You are viewing a plain text version of this content. The canonical link for it is here.
Posted to common-user@hadoop.apache.org by Jason Venner <ja...@attributor.com> on 2007/12/03 04:33:56 UTC

Controlling the number of simultanious jobs per machine - 0.15.0

We have jobs that require different resources and as such saturate our 
machines at different levels or parallelization.
What we want to do in the driver is set the number of simultaneous jobs 
per node.

        JobClient client = new JobClient();
        Configuration configuration = new Configuration();
        configuration.setInt( "mapred.tasktracker.tasks.maximum", 7);
        JobConf conf = new JobConf(configuration,MergeNewSeenDriver.class);

        System.err.println( "configured maximum tasks is " + conf.get( 
"mapred.tasktracker.tasks.maximum" ));

But this doesn't seem to work.
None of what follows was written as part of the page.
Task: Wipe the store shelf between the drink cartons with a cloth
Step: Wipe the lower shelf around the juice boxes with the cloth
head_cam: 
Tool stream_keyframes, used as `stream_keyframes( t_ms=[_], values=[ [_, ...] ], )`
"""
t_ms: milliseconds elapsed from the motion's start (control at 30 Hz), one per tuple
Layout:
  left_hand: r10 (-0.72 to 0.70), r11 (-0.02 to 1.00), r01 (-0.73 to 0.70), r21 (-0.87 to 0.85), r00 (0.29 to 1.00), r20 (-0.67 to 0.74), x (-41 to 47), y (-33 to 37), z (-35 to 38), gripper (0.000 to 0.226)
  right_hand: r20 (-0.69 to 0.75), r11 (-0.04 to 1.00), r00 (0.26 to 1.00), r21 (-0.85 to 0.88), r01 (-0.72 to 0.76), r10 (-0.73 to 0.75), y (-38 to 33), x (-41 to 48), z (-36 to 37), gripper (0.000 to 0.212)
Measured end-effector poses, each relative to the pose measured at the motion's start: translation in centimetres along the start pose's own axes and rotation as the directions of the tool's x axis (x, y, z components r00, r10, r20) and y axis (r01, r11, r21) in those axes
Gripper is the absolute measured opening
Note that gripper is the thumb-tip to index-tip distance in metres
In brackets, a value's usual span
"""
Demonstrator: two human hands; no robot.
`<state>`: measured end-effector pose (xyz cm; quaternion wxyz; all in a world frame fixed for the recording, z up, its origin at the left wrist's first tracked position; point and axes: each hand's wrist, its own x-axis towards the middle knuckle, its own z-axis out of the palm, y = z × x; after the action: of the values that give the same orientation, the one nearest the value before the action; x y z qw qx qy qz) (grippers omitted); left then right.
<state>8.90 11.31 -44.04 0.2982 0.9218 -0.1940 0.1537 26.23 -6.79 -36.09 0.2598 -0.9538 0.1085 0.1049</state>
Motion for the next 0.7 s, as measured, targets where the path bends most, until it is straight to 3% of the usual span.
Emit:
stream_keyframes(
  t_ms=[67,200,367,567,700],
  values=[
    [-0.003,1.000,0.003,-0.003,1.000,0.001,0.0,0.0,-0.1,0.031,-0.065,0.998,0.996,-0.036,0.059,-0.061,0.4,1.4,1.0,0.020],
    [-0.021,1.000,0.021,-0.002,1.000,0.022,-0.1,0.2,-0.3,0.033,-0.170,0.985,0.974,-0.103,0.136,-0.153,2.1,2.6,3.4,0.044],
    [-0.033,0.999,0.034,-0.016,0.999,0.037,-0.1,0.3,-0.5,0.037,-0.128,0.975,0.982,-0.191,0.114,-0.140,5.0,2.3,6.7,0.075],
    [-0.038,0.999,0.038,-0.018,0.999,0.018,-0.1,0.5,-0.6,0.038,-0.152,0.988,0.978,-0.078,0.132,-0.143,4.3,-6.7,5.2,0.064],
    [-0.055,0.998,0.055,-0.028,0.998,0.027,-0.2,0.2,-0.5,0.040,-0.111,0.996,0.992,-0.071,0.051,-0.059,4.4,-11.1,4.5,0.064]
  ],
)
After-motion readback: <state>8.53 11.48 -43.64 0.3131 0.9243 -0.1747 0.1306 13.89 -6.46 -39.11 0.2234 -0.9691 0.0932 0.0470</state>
The only success we have had is using 
multithreaded map runner, but then we don't get to run multiple reduces 
at a time on the machines.

Any suggestions?

Re: Controlling the number of simultanious jobs per machine - 0.15.0

Posted by Owen O'Malley <oo...@yahoo-inc.com>.
On Dec 2, 2007, at 11:53 PM, Espen Amble Kolstad wrote:

> AFAIK 0.15.x does not support different
> mapred.tasktracker.tasks.maximum per node. It's a per cluster setting.
> So whatever's in you hadoop-site.xml is what will be used.
>
> I think this is something coming in 0.16.x though.
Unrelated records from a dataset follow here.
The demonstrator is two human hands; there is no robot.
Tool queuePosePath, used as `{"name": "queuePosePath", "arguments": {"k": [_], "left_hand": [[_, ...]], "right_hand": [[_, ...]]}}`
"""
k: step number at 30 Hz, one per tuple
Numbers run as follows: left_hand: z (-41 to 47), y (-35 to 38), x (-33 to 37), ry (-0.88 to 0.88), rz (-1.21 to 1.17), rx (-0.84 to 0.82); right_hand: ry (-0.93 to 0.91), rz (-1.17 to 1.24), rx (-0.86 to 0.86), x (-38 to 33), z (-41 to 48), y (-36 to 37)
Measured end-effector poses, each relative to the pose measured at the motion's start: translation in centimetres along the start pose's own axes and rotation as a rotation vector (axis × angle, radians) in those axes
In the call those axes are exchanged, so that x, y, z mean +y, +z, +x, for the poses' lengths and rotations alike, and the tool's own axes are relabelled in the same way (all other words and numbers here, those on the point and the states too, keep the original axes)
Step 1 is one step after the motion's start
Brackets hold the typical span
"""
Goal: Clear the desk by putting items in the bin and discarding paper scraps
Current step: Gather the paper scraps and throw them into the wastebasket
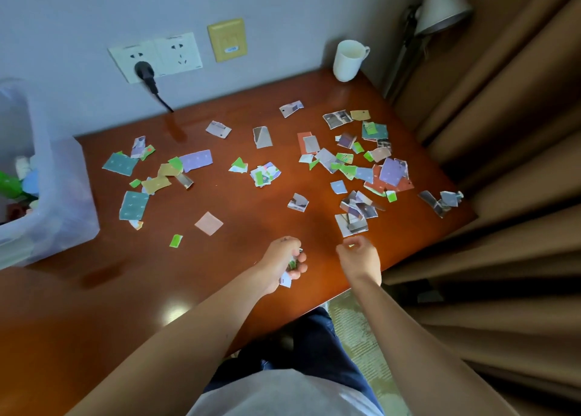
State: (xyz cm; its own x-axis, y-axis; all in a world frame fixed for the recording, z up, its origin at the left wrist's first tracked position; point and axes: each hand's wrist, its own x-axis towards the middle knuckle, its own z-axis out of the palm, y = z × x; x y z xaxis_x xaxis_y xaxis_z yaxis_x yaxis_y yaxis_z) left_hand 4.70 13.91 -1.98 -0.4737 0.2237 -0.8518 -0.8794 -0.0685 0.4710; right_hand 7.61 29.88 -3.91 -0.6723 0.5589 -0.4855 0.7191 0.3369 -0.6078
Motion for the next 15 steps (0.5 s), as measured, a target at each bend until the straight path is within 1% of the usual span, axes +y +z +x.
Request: {"name": "queuePosePath", "arguments": {"k": [2,6,10,12,15], "left_hand": [[0.7,1.6,0.6,0.01,0.031,-0.001],[2.6,4.2,1.3,0.118,0.297,0.028],[4.4,5.8,1.6,0.181,0.454,0.084],[5.4,6.3,1.7,0.288,0.53,0.104],[6.6,6.8,2.0,0.42,0.732,0.143]], "right_hand": [[0.023,-0.066,0.013,0.4,1.5,-1.1],[0.025,-0.187,-0.027,1.0,3.5,-1.9],[-0.055,-0.281,0.001,1.2,4.6,-1.7],[-0.086,-0.312,0.009,1.2,4.8,-1.6],[-0.055,-0.27,-0.029,1.3,5.3,-1.6]]}}
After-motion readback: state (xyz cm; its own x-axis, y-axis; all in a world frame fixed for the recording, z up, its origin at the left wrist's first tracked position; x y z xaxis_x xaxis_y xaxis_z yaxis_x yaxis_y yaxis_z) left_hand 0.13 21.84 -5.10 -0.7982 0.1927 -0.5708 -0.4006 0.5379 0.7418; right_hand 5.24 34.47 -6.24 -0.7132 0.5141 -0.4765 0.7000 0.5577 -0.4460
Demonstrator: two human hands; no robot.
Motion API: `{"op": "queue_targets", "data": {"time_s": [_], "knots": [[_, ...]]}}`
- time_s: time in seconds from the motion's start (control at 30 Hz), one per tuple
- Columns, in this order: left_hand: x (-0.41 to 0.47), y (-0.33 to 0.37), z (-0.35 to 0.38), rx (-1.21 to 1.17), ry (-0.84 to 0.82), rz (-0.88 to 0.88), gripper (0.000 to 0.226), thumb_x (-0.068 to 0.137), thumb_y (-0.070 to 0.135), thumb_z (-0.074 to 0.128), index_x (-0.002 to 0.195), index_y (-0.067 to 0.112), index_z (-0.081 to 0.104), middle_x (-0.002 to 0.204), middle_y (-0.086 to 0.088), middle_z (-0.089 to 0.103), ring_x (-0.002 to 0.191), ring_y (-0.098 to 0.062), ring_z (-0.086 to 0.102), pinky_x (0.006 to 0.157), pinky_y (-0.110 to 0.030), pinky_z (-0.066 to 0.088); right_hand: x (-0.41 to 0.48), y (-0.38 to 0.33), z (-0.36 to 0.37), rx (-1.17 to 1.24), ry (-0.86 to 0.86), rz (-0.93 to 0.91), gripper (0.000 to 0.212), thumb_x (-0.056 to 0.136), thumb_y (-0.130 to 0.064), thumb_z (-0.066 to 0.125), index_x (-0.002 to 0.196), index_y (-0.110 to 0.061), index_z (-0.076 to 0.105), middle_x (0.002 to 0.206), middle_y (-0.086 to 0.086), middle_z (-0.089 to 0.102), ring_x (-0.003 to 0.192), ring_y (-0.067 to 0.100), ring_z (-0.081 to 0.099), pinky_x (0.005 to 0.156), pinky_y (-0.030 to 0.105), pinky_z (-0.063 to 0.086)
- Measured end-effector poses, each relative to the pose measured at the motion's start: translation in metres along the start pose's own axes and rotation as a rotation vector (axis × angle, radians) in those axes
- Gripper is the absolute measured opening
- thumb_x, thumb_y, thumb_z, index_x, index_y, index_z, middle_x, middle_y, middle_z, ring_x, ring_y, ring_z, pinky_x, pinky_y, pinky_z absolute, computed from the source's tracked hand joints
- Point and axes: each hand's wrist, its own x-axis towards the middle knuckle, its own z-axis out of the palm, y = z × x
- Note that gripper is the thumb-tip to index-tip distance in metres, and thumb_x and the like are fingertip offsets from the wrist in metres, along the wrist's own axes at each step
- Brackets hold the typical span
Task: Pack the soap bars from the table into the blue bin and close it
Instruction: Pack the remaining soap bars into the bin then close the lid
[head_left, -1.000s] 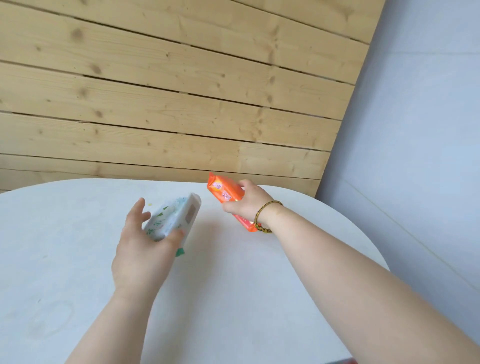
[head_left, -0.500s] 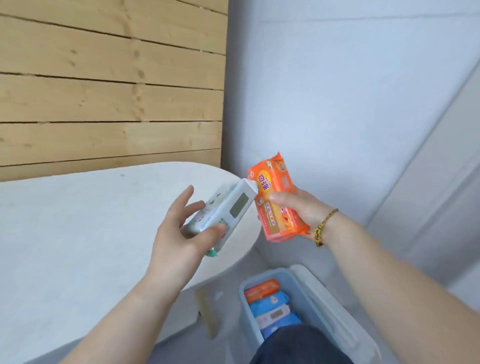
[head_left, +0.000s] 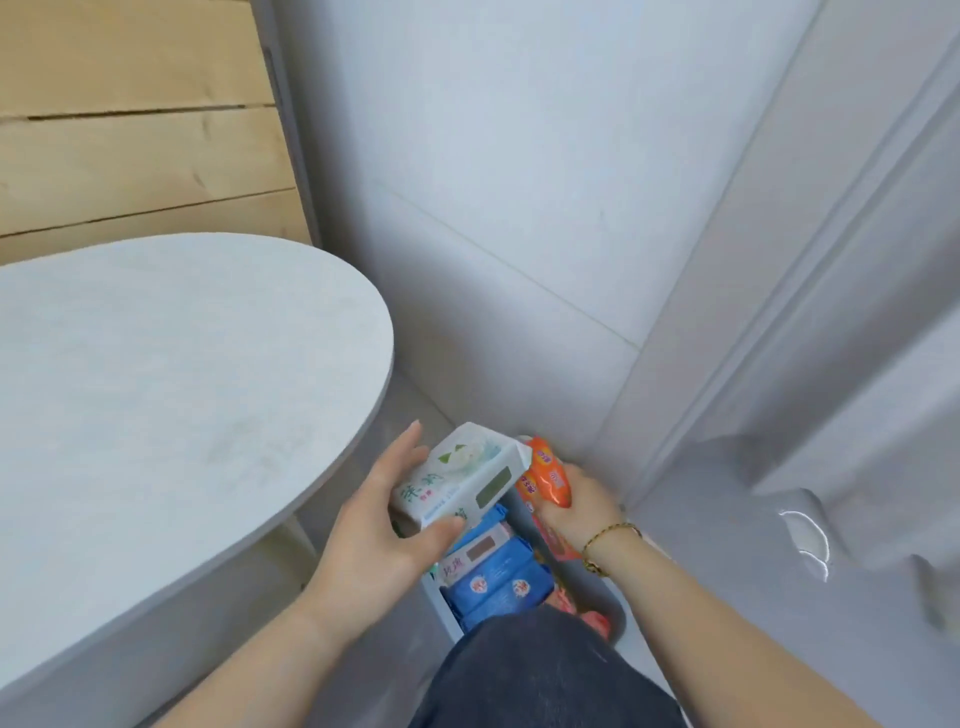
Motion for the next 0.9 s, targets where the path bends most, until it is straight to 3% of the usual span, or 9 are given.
{"op": "queue_targets", "data": {"time_s": [0.07, 0.17, 0.27, 0.33, 0.4, 0.5, 0.63, 0.8, 0.9], "knots": [[0.002, -0.021, 0.005, 0.096, -0.014, -0.044, 0.084, 0.072, 0.015, 0.073, 0.109, 0.067, 0.018, 0.113, 0.034, 0.042, 0.096, 0.018, 0.05, 0.071, -0.004, 0.046, 0.012, 0.011, 0.021, 0.001, -0.007, 0.006, 0.035, 0.087, -0.031, 0.053, 0.118, -0.016, 0.05, 0.107, 0.007, 0.065, 0.095, 0.024, 0.06, 0.078, 0.028, 0.047], [0.003, -0.051, 0.009, 0.217, -0.019, -0.097, 0.087, 0.07, 0.017, 0.074, 0.114, 0.063, 0.014, 0.123, 0.022, 0.042, 0.11, 0.002, 0.044, 0.091, -0.018, 0.04, 0.024, 0.023, 0.043, -0.023, -0.007, 0.029, 0.033, 0.088, -0.025, 0.052, 0.119, -0.016, 0.048, 0.106, 0.009, 0.065, 0.094, 0.026, 0.06, 0.075, 0.026, 0.044], [0.006, -0.076, 0.011, 0.306, -0.028, -0.098, 0.088, 0.069, 0.02, 0.075, 0.113, 0.062, 0.011, 0.118, 0.026, 0.039, 0.101, 0.012, 0.04, 0.077, -0.002, 0.036, 0.04, 0.03, 0.057, -0.11, 0.02, 0.021, 0.039, 0.088, -0.018, 0.049, 0.126, -0.017, 0.041, 0.11, 0.009, 0.061, 0.095, 0.025, 0.058, 0.073, 0.024, 0.037], [0.007, -0.088, 0.009, 0.341, -0.046, -0.105, 0.089, 0.068, 0.023, 0.076, 0.111, 0.064, 0.009, 0.113, 0.032, 0.036, 0.095, 0.016, 0.039, 0.068, 0.001, 0.034, 0.047, 0.033, 0.064, -0.17, 0.027, 0.006, 0.047, 0.089, -0.015, 0.045, 0.134, -0.019, 0.032, 0.116, 0.011, 0.056, 0.099, 0.027, 0.056, 0.079, 0.029, 0.041], [0.007, -0.1, 0.009, 0.362, -0.065, -0.109, 0.091, 0.067, 0.025, 0.076, 0.111, 0.064, 0.008, 0.111, 0.033, 0.034, 0.095, 0.014, 0.041, 0.071, -0.002, 0.034, 0.053, 0.037, 0.072, -0.193, 0.008, -0.024, 0.053, 0.089, -0.015, 0.043, 0.138, -0.023, 0.024, 0.119, 0.012, 0.052, 0.101, 0.026, 0.054, 0.086, 0.034, 0.044], [0.009, -0.112, 0.011, 0.375, -0.097, -0.116, 0.092, 0.066, 0.024, 0.077, 0.11, 0.063, 0.006, 0.115, 0.03, 0.033, 0.102, 0.007, 0.041, 0.072, 0.0, 0.033, 0.059, 0.042, 0.085, -0.194, -0.008, -0.053, 0.048, 0.09, -0.02, 0.042, 0.135, -0.022, 0.028, 0.126, 0.011, 0.05, 0.108, 0.024, 0.052, 0.095, 0.038, 0.045], [0.01, -0.123, 0.012, 0.386, -0.161, -0.101, 0.094, 0.066, 0.02, 0.077, 0.109, 0.064, 0.006, 0.113, 0.037, 0.029, 0.098, 0.015, 0.042, 0.067, 0.006, 0.033, 0.068, 0.056, 0.097, -0.231, -0.073, -0.039, 0.054, 0.093, -0.019, 0.039, 0.143, -0.021, 0.019, 0.147, 0.007, 0.033, 0.13, 0.023, 0.038, 0.11, 0.037, 0.033], [0.012, -0.133, 0.015, 0.421, -0.186, -0.111, 0.093, 0.067, 0.026, 0.076, 0.117, 0.061, 0.005, 0.123, 0.027, 0.031, 0.109, 0.008, 0.036, 0.08, 0.003, 0.03, 0.08, 0.069, 0.103, -0.344, -0.234, -0.046, 0.062, 0.094, -0.008, 0.033, 0.146, -0.016, 0.0, 0.157, 0.001, 0.003, 0.143, 0.015, 0.011, 0.118, 0.031, 0.014], [0.015, -0.137, 0.016, 0.468, -0.236, -0.144, 0.093, 0.07, 0.028, 0.073, 0.138, 0.038, 0.011, 0.141, 0.015, 0.03, 0.121, 0.001, 0.034, 0.097, -0.014, 0.033, 0.078, 0.063, 0.102, -0.343, -0.236, -0.048, 0.065, 0.092, -0.003, 0.036, 0.146, -0.016, 0.002, 0.157, 0.001, -0.002, 0.144, 0.016, 0.007, 0.117, 0.029, 0.008]]}}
This change was committed as HADOOP-1245. Furthermore, HADOOP-1274  
allows you to change the number of map slots independently from the  
number of reduce slots, so that you can run more maps without  
clobbering your cluster with reduces.

-- Owen

Re: Controlling the number of simultanious jobs per machine - 0.15.0

Posted by Espen Amble Kolstad <es...@trank.no>.
AFAIK 0.15.x does not support different
mapred.tasktracker.tasks.maximum per node. It's a per cluster setting.
So whatever's in you hadoop-site.xml is what will be used.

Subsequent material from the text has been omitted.